In Which I Worry about the swimming pools of Casey Mulligan and Greg Mankiw
Tim Duy takes a gracious lead pipe to silly analysis:
It really makes one understand why the public often dismisses academics as out of touch in their ivory towers. One has to imagine that neither Mulligan nor Mankiw ever held a real summer job. Nor, apparently, have they looked at any other nonseasonally adjusted data. Nor do they appear to have much understanding of the basic ebb and flow of US economic activity over the course of the year….
It seems to entirely escape them that aggregate demand has a very predictable season pattern – a seasonal pattern that exists in a recession or expansion.
These seasonal patterns in demand activity are not new. Indeed, I imagine that if the data existed, we would see the pattern has remained virtually unchanged since the dawn of human existence, as least in parts of the world where seasonal weather patterns govern economic life. Indeed, it is the reason we have an influx of teenage labor in the summer. It is a throwback to the days of America’s agricultural past, when the DEMAND for additional labor in the summer months necessitated closing schools for the summer.
As sure as the sun rises each day and winter turns to spring, sales spike at the end of the year as the holiday season approaches, collapse at the beginning of the year, rise in the summer, and then decline in the fall…
You can set your clock to this trend. Every retail analyst knows this trend. Every teenager who has ever held a summer job knows this trend. And a huge swath of data follows similar trends, albeit usually without the pronounced end of year impact. Building activity, waste disposal, tourism, you name it, it has a seasonal demand pattern. I only have to look out my ivory tower to see it – stuff grows faster in the summer, and the city hires crews of teenagers to cut it back. The pool down the road is open and staffed by teenage lifeguards only in the summer. Not because the lifeguards are available, but because there is no demand for an outdoor pool most of the year in Eugene.
Read the whole thing. Especially you, Tyler.
Greg Mankiw is, of course, very familiar with the seasonal pattern of economic activity. He wrote an article entirely about the question of whether the rejection of the stochastic implications of the permanenet income hypothesis was due to predictable seasonal patterns (his conclusion was — in my view — if you throw out 3/4ths of the data you can get t-statistics under 2). I recall a seminar by Jeff Miron (whose academic career to that date had consisted entirely of studying the seasonal cycle). I liked it. Mankiw complained that he had seen it all before (from Miron).

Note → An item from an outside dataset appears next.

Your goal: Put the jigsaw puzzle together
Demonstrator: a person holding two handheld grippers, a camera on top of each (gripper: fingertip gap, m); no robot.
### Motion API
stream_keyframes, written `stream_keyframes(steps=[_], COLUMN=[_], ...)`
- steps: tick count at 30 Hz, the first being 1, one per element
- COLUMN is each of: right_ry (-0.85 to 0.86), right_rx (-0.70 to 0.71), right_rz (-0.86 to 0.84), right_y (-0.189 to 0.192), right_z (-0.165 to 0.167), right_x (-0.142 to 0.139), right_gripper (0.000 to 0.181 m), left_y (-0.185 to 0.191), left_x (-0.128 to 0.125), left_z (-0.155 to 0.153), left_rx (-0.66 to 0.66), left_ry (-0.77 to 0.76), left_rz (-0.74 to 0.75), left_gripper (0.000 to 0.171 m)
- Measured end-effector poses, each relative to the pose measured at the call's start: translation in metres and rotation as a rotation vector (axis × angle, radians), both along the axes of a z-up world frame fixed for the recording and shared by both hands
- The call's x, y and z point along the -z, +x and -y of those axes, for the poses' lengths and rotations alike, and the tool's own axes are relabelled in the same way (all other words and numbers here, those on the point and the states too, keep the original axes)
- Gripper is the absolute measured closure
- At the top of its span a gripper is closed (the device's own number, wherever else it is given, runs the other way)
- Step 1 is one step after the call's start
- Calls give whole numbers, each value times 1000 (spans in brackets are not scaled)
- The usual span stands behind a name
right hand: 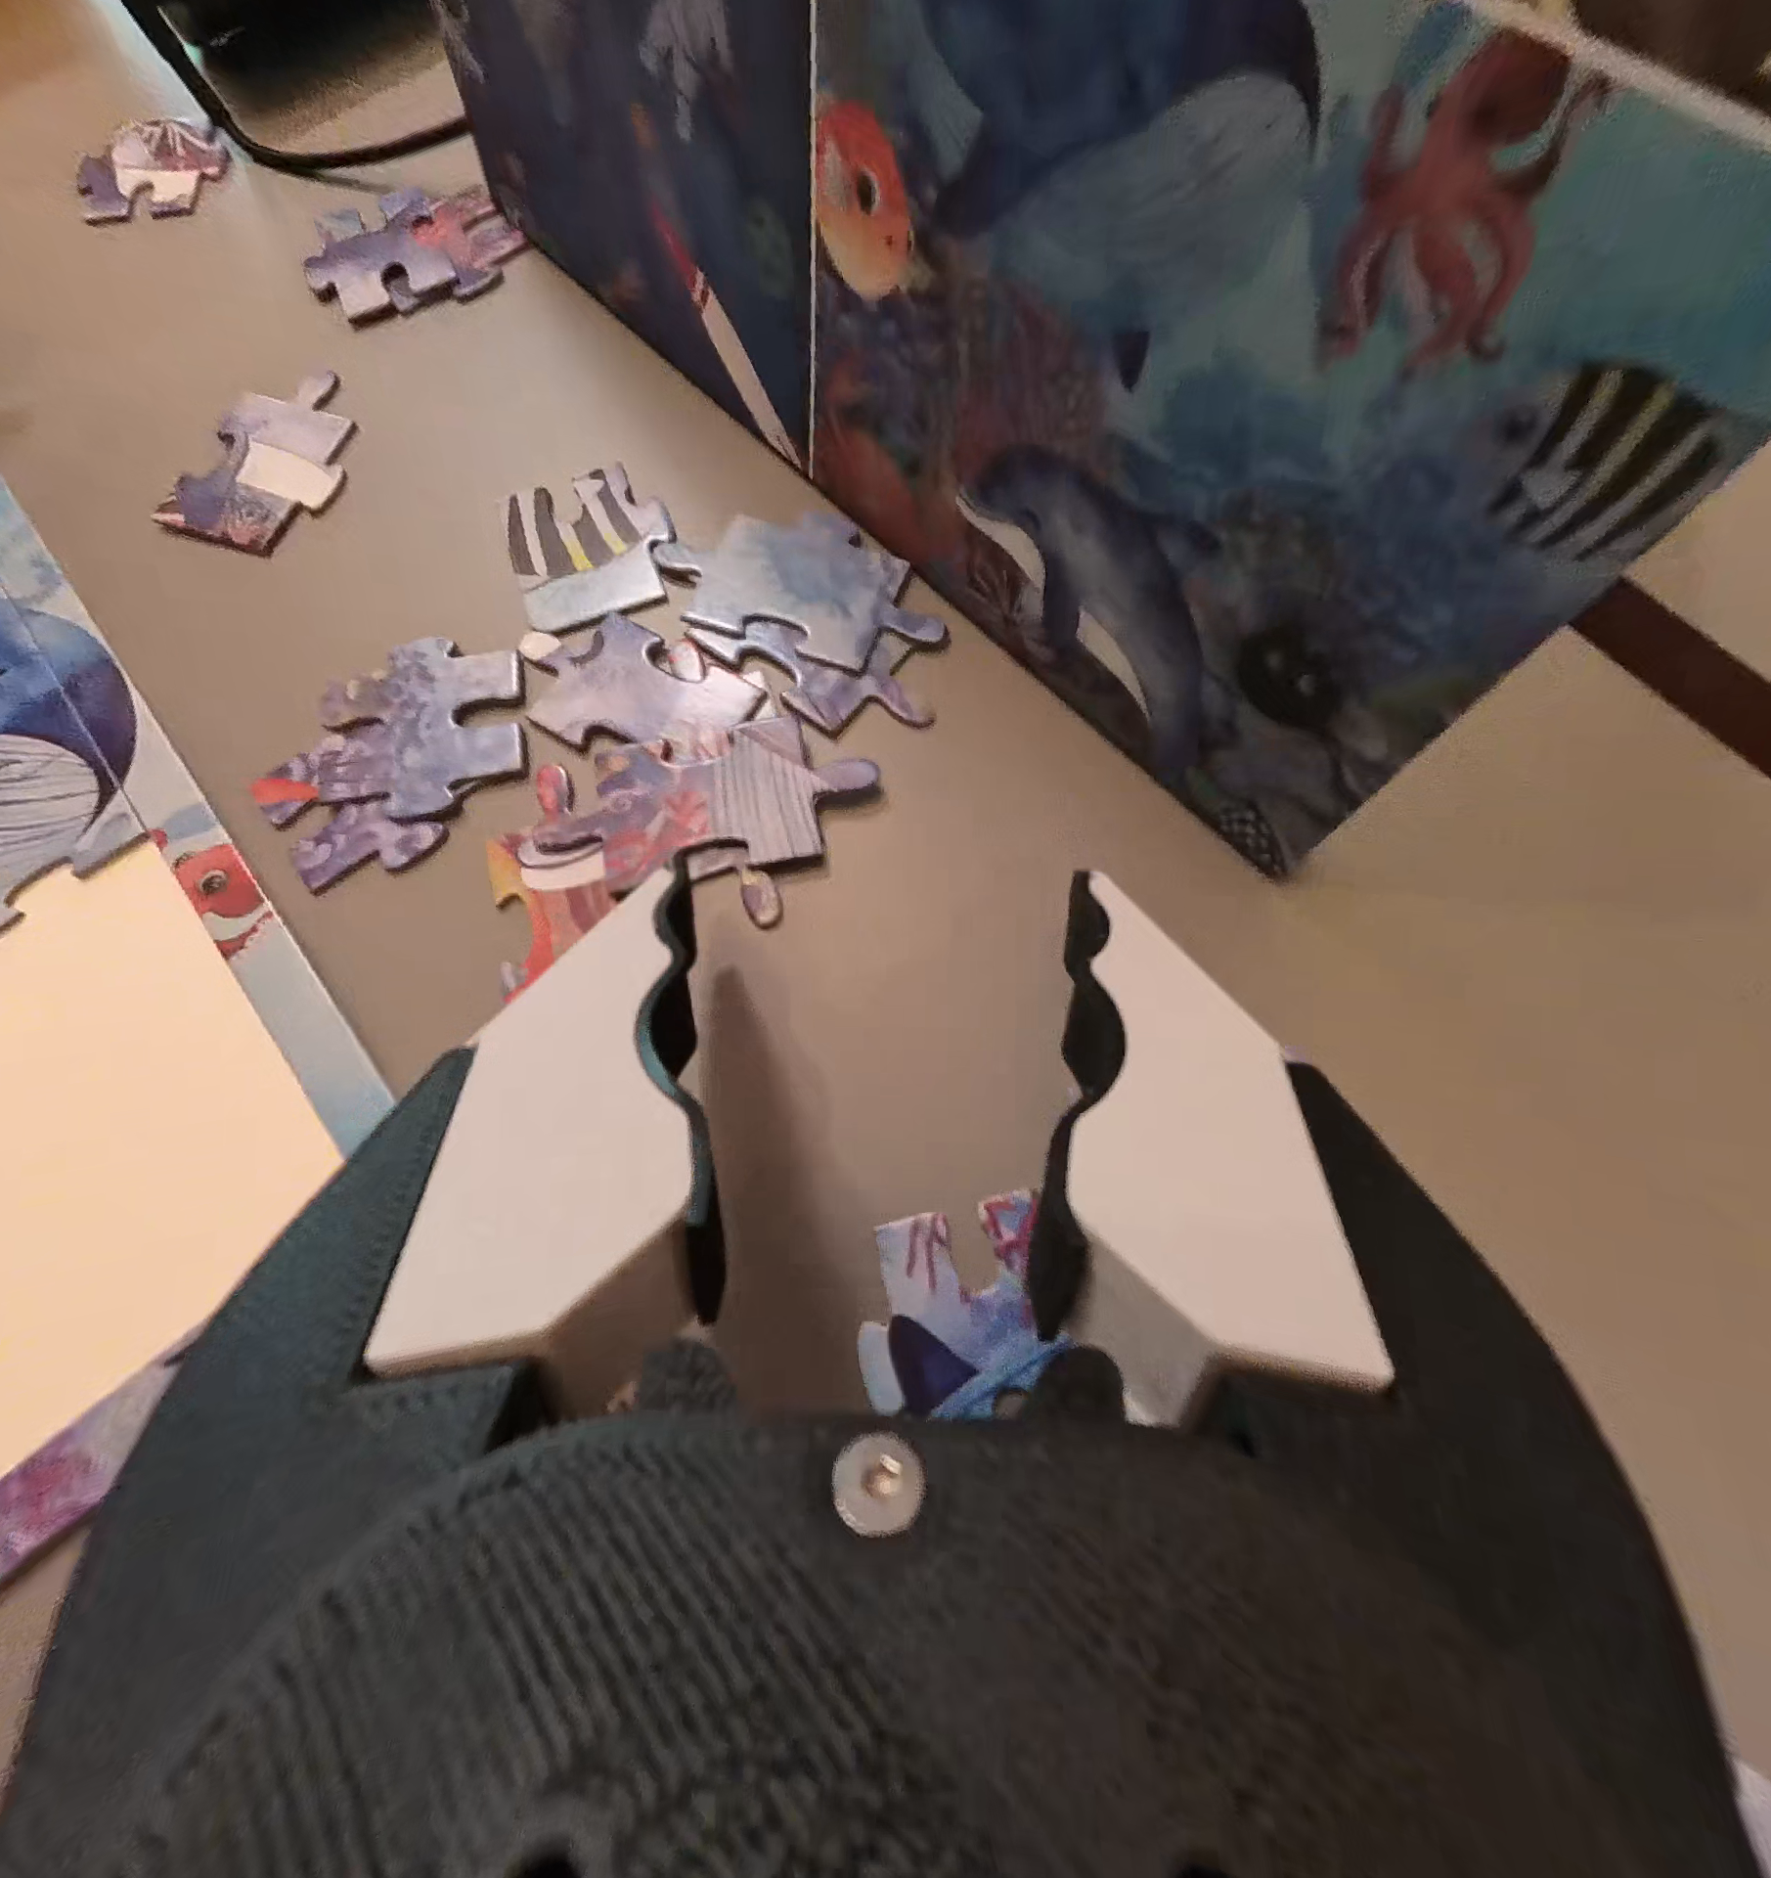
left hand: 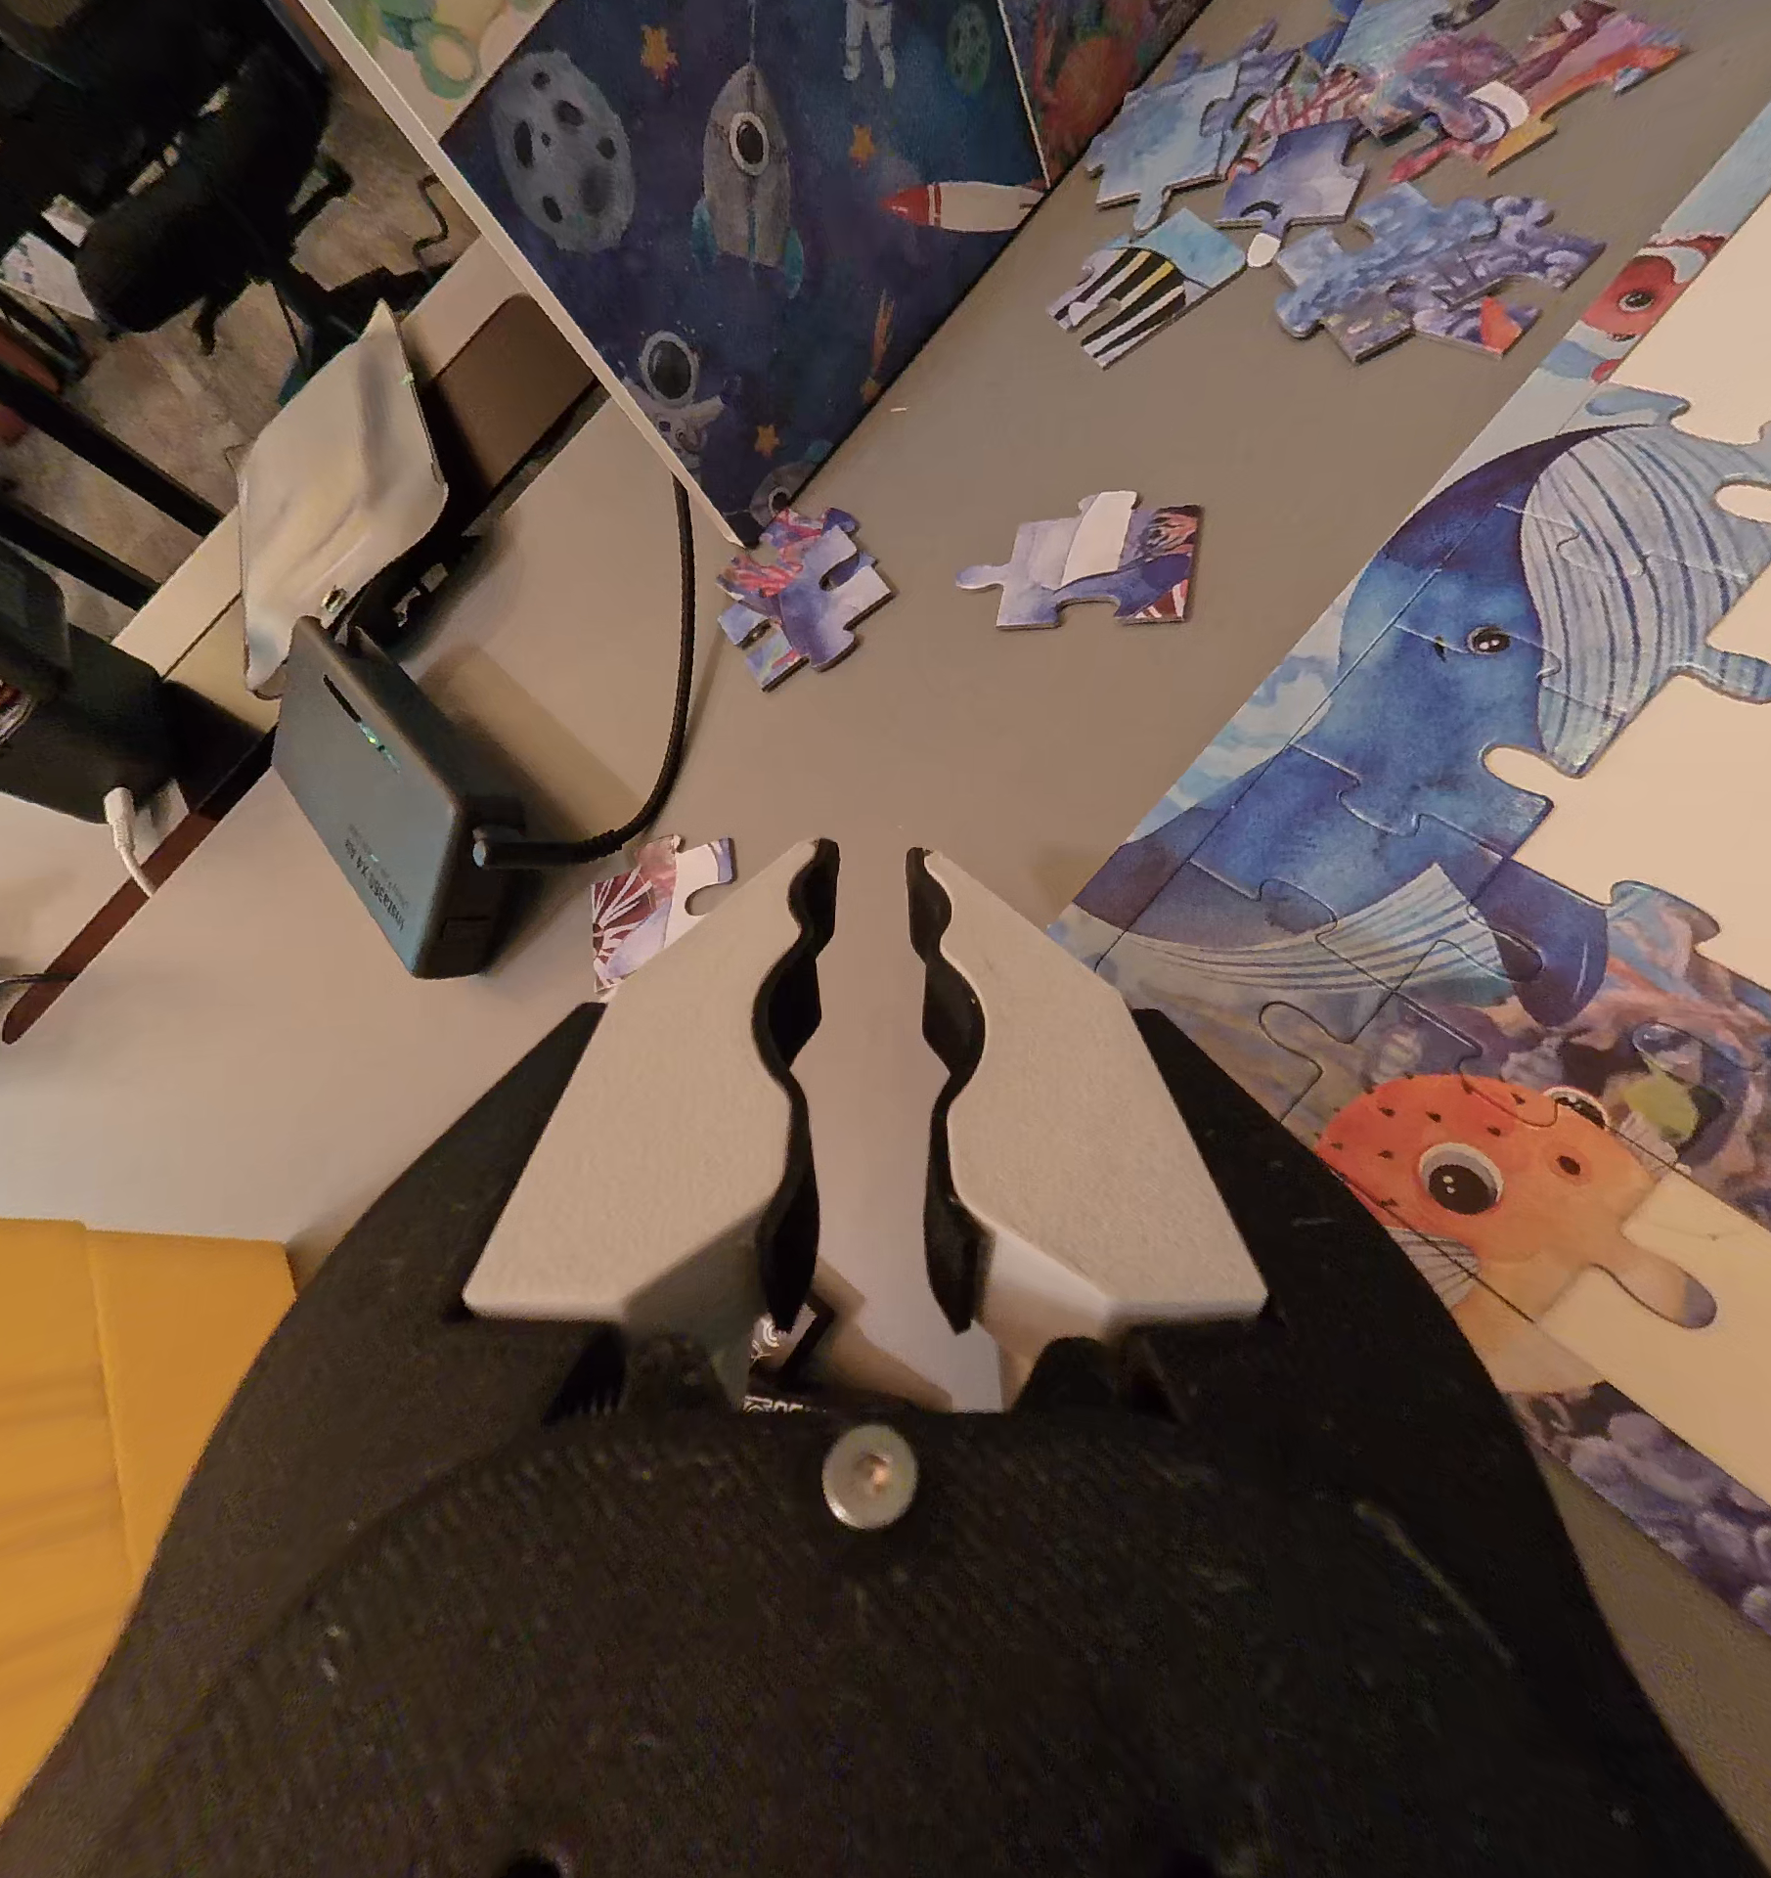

Besides no one gets to stay in the ivory tower in December. We have to get down from the tower and fight crowds in shopping malls. I really don’t know about prof. Mankiw’s summer jobs, but he has kids.
Let’s consider two ways of assessing markets. One is to observe prices (or quantities) and supply (or demand) and assume the rest. The other is to observe demand, supply, price and quantity. Which would you rather trust? And which did we get from M&M? Don’t bother with Tyler. He’ll grin and nod at anything that serves his priors.
One of the things you like to see from social scientists is clever (in a good way) use of data. Knowing how to round up the information you need makes your work better, and makes other people’s lives easier, because you have pointed out a new source of data or a new way to use data that folks already knew about. It’s easy to find demand data. These guys didn’t even thing to look. Or what’s worse, pretended not to think to look, because they knew their argument was bogus.